I have a Google Nexus 7 that I’ve been pretty pleased with since I bought it new back in 2012. As with all Android devices it’s had its share of software updates along the way and I’ve never had any problems with those. Generally I’m cautious of major operating system upgrades, but given my track record with this device I decided to give Lollipop a go when the update announced itself on my home screen back in December. Surely Google would have tested their latest OS with their own devices I reasoned …

Big mistake. HUGE!

The new operating system wrecked my Nexus; it became totally unusable.

I was annoyed, but I thought maybe I’d just gone a week or two early and there would be another update along soon to fix things.

Wrong again :(

So finally I gave in (about 10 days ago now) and reverted the device to Android 4.4 (KitKat). Even though I’m a developer, I’d never flashed a device before … and I don’t particularly want to do it again. But here is what I had to do … so I don’t forget.

  • I installed a copy of the Android SDK from here: https://developer.android.com/sdk/index.html#Other.
  • I used the SDK Manager to install the Android SDK Platform Tools as well.
  • I downloaded and unzipped the factory image I needed from here: https://developers.google.com/android/nexus/images
  • I enabled the Android development/debugging options on the device.
  • I restarted the device in fastboot mode by running: adb reboot bootloader
  • I unlocked the device’s bootloader by running: fastlock oem unlock
  • I ran the flash-all script that came with the image.
  • I had a well deserved cup of tea.

Actually, it wasn’t quite a smooth as that.

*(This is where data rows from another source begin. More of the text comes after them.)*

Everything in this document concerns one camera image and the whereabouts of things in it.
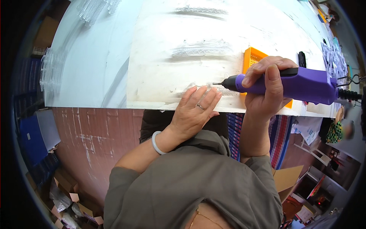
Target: white table
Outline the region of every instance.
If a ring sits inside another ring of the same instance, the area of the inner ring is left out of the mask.
[[[206,2],[224,8],[224,20],[172,13],[186,4]],[[71,2],[55,34],[52,49],[65,50],[61,91],[45,93],[46,106],[174,110],[179,93],[194,82],[222,81],[242,71],[249,47],[325,70],[321,45],[328,32],[307,2],[296,0],[134,0],[121,1],[114,14],[106,7],[91,28],[77,16],[80,0]],[[232,46],[229,59],[169,61],[183,40],[223,39]],[[238,96],[223,96],[217,111],[245,112]],[[334,117],[334,106],[294,100],[279,114]]]

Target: plastic bag
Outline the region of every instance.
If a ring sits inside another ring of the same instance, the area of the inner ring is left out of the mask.
[[[68,214],[64,213],[62,216],[62,221],[66,224],[65,227],[68,229],[79,229],[79,225],[75,222],[75,220]]]
[[[79,206],[77,205],[77,203],[73,203],[71,206],[72,211],[77,215],[77,216],[84,216],[84,213],[80,210]]]
[[[72,201],[68,198],[56,185],[55,180],[52,180],[49,191],[49,198],[53,200],[57,212],[62,212],[71,206]]]

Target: fingernail
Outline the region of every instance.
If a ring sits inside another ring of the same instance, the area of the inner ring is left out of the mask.
[[[242,81],[242,85],[248,85],[250,82],[249,77],[244,77],[243,81]]]
[[[279,60],[279,61],[276,61],[274,64],[278,66],[278,65],[283,64],[283,61]]]
[[[271,64],[267,68],[268,79],[271,81],[278,80],[280,78],[280,72],[278,71],[277,65]]]
[[[262,67],[263,67],[263,65],[262,64],[260,64],[260,63],[257,63],[255,66],[254,66],[254,70],[261,70],[262,69]]]

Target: purple electric screwdriver
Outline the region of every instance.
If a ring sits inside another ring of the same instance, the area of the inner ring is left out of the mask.
[[[326,71],[297,67],[281,70],[280,76],[283,96],[287,98],[326,105],[331,105],[337,98],[362,99],[362,95],[356,92],[338,89],[337,79],[330,77]],[[213,84],[222,85],[231,91],[240,93],[249,92],[261,95],[265,93],[264,74],[250,88],[242,86],[244,77],[245,74],[233,75],[221,83]]]

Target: white jade bangle
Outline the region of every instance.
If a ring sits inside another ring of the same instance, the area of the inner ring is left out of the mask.
[[[158,146],[156,145],[156,142],[155,142],[155,137],[157,136],[157,134],[160,134],[160,133],[161,133],[161,131],[155,131],[155,132],[153,133],[153,137],[151,138],[151,140],[152,140],[152,142],[153,142],[153,147],[154,147],[154,149],[158,152],[158,154],[163,155],[163,154],[166,154],[166,153],[164,153],[163,151],[161,151],[161,150],[158,148]]]

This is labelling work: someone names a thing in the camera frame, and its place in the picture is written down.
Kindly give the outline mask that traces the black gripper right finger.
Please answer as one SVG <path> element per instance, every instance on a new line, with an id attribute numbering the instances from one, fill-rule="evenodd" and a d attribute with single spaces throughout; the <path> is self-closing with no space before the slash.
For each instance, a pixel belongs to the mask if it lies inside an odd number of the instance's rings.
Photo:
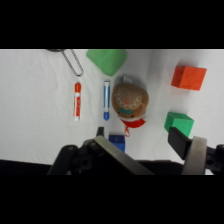
<path id="1" fill-rule="evenodd" d="M 207 140 L 201 137 L 189 139 L 179 129 L 171 127 L 168 143 L 184 161 L 183 175 L 204 175 Z"/>

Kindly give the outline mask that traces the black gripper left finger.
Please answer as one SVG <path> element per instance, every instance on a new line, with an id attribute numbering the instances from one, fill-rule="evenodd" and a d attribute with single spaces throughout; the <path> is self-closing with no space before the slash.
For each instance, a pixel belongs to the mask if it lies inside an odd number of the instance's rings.
<path id="1" fill-rule="evenodd" d="M 97 130 L 94 143 L 98 148 L 103 150 L 109 157 L 119 164 L 123 170 L 132 175 L 152 175 L 152 172 L 144 166 L 133 160 L 130 156 L 122 152 L 104 137 L 104 128 L 99 127 Z"/>

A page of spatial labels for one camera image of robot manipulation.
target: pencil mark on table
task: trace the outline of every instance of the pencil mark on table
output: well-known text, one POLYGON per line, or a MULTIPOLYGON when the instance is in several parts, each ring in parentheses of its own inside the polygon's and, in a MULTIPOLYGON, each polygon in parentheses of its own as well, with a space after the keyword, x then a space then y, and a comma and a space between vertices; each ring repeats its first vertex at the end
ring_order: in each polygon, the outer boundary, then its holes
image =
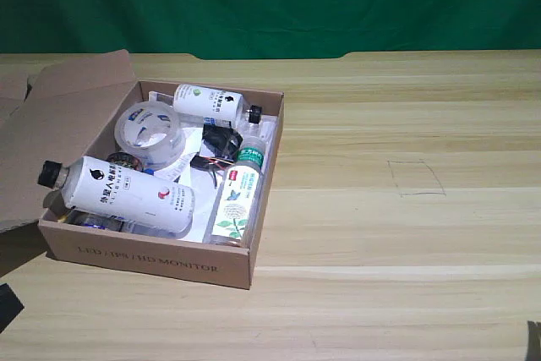
POLYGON ((314 336, 312 336, 312 331, 309 331, 308 334, 310 334, 310 341, 312 342, 312 345, 314 346, 314 348, 316 350, 319 350, 318 345, 315 343, 314 336))
POLYGON ((438 175, 436 175, 436 172, 434 169, 427 164, 424 160, 418 160, 418 161, 387 161, 387 166, 389 167, 389 171, 391 172, 391 178, 392 182, 395 184, 396 191, 400 195, 401 198, 404 196, 416 196, 421 194, 439 194, 443 196, 447 196, 447 192, 445 191, 445 188, 443 186, 443 183, 438 178, 438 175), (393 169, 393 165, 419 165, 422 167, 425 167, 429 173, 431 178, 437 183, 438 187, 437 190, 430 190, 430 191, 416 191, 416 192, 407 192, 405 191, 403 187, 401 187, 400 182, 398 180, 398 176, 396 175, 396 171, 393 169))

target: green bottle label
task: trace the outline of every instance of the green bottle label
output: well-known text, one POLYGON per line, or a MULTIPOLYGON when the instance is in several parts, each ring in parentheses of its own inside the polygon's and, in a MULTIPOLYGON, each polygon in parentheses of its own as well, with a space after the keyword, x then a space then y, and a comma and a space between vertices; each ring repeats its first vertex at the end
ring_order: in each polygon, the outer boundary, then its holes
POLYGON ((261 168, 263 165, 263 154, 254 147, 244 147, 238 153, 237 161, 255 162, 261 168))

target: drawn rectangle
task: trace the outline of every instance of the drawn rectangle
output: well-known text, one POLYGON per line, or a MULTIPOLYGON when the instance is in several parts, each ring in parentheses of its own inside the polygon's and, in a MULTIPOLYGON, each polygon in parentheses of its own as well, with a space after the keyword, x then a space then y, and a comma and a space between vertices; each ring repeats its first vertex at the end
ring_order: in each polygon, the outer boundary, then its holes
POLYGON ((401 197, 447 193, 438 176, 425 161, 388 161, 396 190, 401 197))

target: cardboard box
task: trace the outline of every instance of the cardboard box
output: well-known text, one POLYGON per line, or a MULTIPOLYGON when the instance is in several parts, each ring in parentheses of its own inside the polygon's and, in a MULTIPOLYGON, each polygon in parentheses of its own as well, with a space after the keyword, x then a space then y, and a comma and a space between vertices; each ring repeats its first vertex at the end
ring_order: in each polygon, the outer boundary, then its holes
MULTIPOLYGON (((2 131, 9 131, 9 128, 3 130, 3 125, 11 119, 23 105, 27 93, 28 75, 26 73, 12 72, 0 78, 0 135, 2 134, 2 131)), ((11 230, 18 226, 21 226, 20 219, 11 221, 3 220, 3 217, 0 215, 0 232, 6 232, 7 230, 11 230)))
POLYGON ((44 69, 18 114, 4 124, 8 131, 0 131, 0 221, 40 216, 41 233, 58 260, 249 288, 281 137, 282 93, 220 87, 243 93, 265 114, 278 117, 254 236, 246 249, 58 223, 65 212, 59 193, 46 197, 46 189, 36 184, 45 160, 71 164, 83 155, 105 159, 117 150, 113 130, 120 114, 146 100, 149 91, 172 95, 177 86, 137 80, 126 51, 44 69), (44 197, 49 209, 43 214, 44 197))

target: black object
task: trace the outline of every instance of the black object
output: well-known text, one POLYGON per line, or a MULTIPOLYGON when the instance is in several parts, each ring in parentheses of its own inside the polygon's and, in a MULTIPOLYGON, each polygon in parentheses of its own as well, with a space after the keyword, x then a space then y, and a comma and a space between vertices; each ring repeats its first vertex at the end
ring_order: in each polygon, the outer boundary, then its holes
POLYGON ((261 106, 252 105, 250 106, 248 121, 253 124, 259 124, 261 121, 261 114, 263 109, 261 106))
POLYGON ((541 361, 541 323, 527 322, 527 352, 524 361, 541 361))
POLYGON ((194 156, 189 165, 200 171, 207 171, 217 187, 216 171, 230 167, 237 156, 243 137, 233 129, 206 124, 203 126, 203 141, 212 150, 214 156, 194 156))
POLYGON ((0 285, 0 333, 24 308, 7 283, 0 285))
POLYGON ((54 188, 54 183, 57 181, 58 174, 62 164, 54 161, 43 162, 43 168, 41 169, 40 176, 37 179, 37 183, 41 186, 48 188, 54 188))
POLYGON ((243 137, 233 129, 206 124, 203 126, 203 141, 214 156, 234 161, 243 137))

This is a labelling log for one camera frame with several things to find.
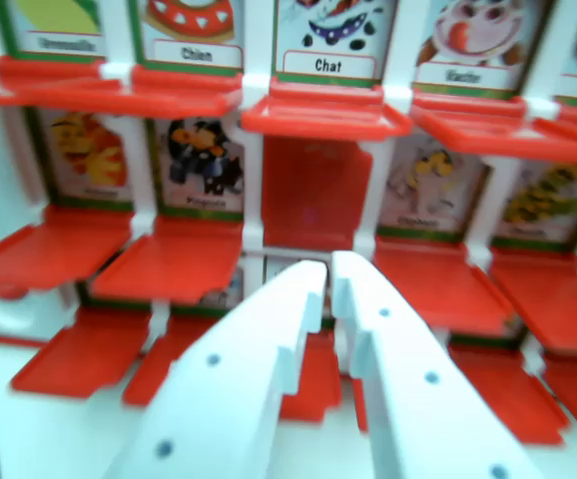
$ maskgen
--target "green card border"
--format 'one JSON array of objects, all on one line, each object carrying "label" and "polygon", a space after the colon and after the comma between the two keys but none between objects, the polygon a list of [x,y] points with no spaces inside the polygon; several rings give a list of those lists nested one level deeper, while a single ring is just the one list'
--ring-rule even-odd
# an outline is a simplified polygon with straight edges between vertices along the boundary
[{"label": "green card border", "polygon": [[164,188],[162,186],[162,176],[160,175],[160,152],[158,150],[158,132],[156,131],[156,121],[145,119],[145,129],[147,142],[149,143],[149,157],[151,163],[151,173],[153,184],[156,190],[156,200],[158,202],[158,213],[168,217],[196,218],[203,220],[218,220],[222,222],[241,223],[244,220],[244,213],[238,212],[216,212],[213,210],[198,210],[195,208],[171,207],[165,204]]},{"label": "green card border", "polygon": [[134,210],[133,202],[107,202],[104,200],[89,200],[62,195],[58,191],[55,172],[51,165],[51,154],[49,153],[49,148],[46,143],[47,138],[40,121],[40,112],[33,107],[23,107],[22,110],[29,129],[33,151],[38,159],[42,179],[51,203],[59,207],[92,208],[111,212],[132,212]]},{"label": "green card border", "polygon": [[32,53],[20,50],[16,33],[13,28],[13,22],[9,13],[8,3],[12,0],[0,0],[0,31],[2,39],[5,44],[5,49],[9,55],[20,60],[41,60],[53,62],[68,62],[68,63],[93,63],[105,58],[101,56],[88,55],[67,55],[60,53]]},{"label": "green card border", "polygon": [[133,31],[133,44],[136,50],[136,57],[138,63],[152,70],[161,70],[164,72],[178,72],[178,73],[194,73],[203,75],[219,75],[222,77],[234,77],[244,70],[242,68],[233,67],[210,67],[204,65],[192,65],[189,63],[173,63],[161,62],[156,60],[148,60],[145,55],[144,39],[142,37],[140,12],[138,11],[138,0],[127,0],[129,4],[129,17],[131,21],[131,29]]}]

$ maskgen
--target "gray dot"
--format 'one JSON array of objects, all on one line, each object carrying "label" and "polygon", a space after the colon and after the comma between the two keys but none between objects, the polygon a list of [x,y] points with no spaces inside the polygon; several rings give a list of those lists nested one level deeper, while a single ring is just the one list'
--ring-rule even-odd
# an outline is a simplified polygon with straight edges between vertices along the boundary
[{"label": "gray dot", "polygon": [[439,382],[439,376],[435,371],[428,371],[424,374],[424,379],[430,384],[437,384]]},{"label": "gray dot", "polygon": [[173,442],[169,440],[161,441],[156,446],[156,456],[158,456],[160,459],[169,457],[172,452],[173,452]]},{"label": "gray dot", "polygon": [[222,359],[220,358],[219,354],[209,354],[207,357],[207,364],[209,366],[217,365]]},{"label": "gray dot", "polygon": [[495,464],[490,468],[490,475],[495,479],[507,479],[508,473],[506,472],[506,468],[500,466],[499,464]]}]

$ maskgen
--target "yellow cartoon character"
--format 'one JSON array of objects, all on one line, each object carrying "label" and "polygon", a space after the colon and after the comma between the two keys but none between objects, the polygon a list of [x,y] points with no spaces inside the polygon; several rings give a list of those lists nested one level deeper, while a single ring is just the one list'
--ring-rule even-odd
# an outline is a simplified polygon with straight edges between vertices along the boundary
[{"label": "yellow cartoon character", "polygon": [[577,197],[573,193],[566,195],[576,183],[577,165],[555,165],[510,199],[504,221],[537,223],[577,213]]},{"label": "yellow cartoon character", "polygon": [[[454,174],[460,166],[461,161],[451,157],[446,150],[433,148],[425,155],[419,149],[417,160],[410,169],[405,174],[401,168],[396,169],[388,186],[400,199],[408,201],[412,213],[424,213],[420,210],[426,209],[427,213],[436,214],[442,209],[454,207],[446,194],[458,183]],[[432,190],[430,195],[428,191],[421,192],[424,185]]]},{"label": "yellow cartoon character", "polygon": [[68,113],[52,125],[58,150],[77,175],[92,186],[122,187],[127,167],[122,141],[91,114]]}]

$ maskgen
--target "cartoon animal face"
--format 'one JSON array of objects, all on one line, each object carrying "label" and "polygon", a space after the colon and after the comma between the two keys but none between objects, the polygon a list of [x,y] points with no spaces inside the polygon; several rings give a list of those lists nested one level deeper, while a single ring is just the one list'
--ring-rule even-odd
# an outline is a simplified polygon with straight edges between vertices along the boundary
[{"label": "cartoon animal face", "polygon": [[127,180],[122,141],[93,115],[68,113],[52,125],[63,158],[94,186],[121,187]]},{"label": "cartoon animal face", "polygon": [[452,174],[455,167],[445,150],[435,150],[419,158],[414,163],[413,169],[419,176],[435,173],[439,177],[447,177]]},{"label": "cartoon animal face", "polygon": [[58,150],[79,175],[86,172],[86,159],[94,146],[88,127],[88,119],[83,115],[69,113],[51,128]]},{"label": "cartoon animal face", "polygon": [[443,8],[433,43],[458,61],[484,61],[508,51],[519,36],[524,0],[458,0]]}]

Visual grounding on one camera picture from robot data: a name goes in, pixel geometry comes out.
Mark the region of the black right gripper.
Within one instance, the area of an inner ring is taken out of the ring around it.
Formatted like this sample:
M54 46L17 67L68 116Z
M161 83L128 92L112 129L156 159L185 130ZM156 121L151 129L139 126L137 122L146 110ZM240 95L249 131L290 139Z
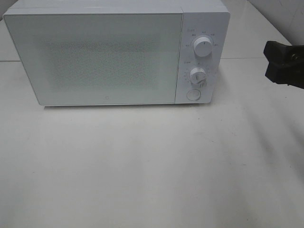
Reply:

For one thing I had to fiddle a bit with paths and permissions (I was doing it on Linux) – but that’s pretty much par for the course with these things.

Also I tried to use the latest 4.4.x image at first and that didn’t work – I got various memory allocation errors running the flash-all script. But after a few failed attempts at that (and thinking that I’d now wrecked my tablet completely) I went back to the 4.4 image and that worked perfectly.

Finally I should say that I didn’t bother backing up my device before flashing it. Anything important was in the cloud anyway.

The result is that my Nexus 7 is back on KitKat and working perfectly again. Now I just have to keep ignoring all the update messages!!!